A proposta é de autoria da vereadora Moana, que não compareceu à votação para apresentar justificativas. Segundo o texto aprovado, as novas unidades devem adotar modelo de gestão compartilhada entre educadores e militares.

Questionamentos sobre orçamento e segurança

O secretário de Organização e Política Sindical da CUT-SE, Paulo Lira, criticou a decisão e afirmou que o município carece de investimentos em manutenção, creches e condições básicas de funcionamento das escolas. Ele destacou que o projeto foi aprovado antes da definição da Lei de Diretrizes Orçamentárias, não havendo recursos previstos para sua implantação.

Lira também contestou o argumento de que a presença militar aumentaria a segurança.
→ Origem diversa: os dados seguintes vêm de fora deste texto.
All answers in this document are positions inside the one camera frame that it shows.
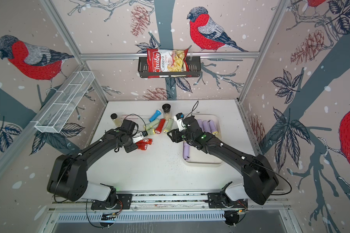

De acordo com o dirigente sindical, as escolas municipais de Aracaju “não são violentas” e não há registros que justifiquem a militarização do ambiente escolar.

Base legal e princípios pedagógicos

O representante da CUT-SE ressaltou que a Lei de Diretrizes e Bases da Educação (LDB) não menciona o formato cívico-militar e que o Conselho Nacional de Educação nunca deliberou sobre o tema. Para ele, tratar estudantes como caso de segurança pública é “excludente, abjeto e preconceituoso”.

Até o momento, não há data definida para a sanção ou veto do projeto pelo Poder Executivo municipal.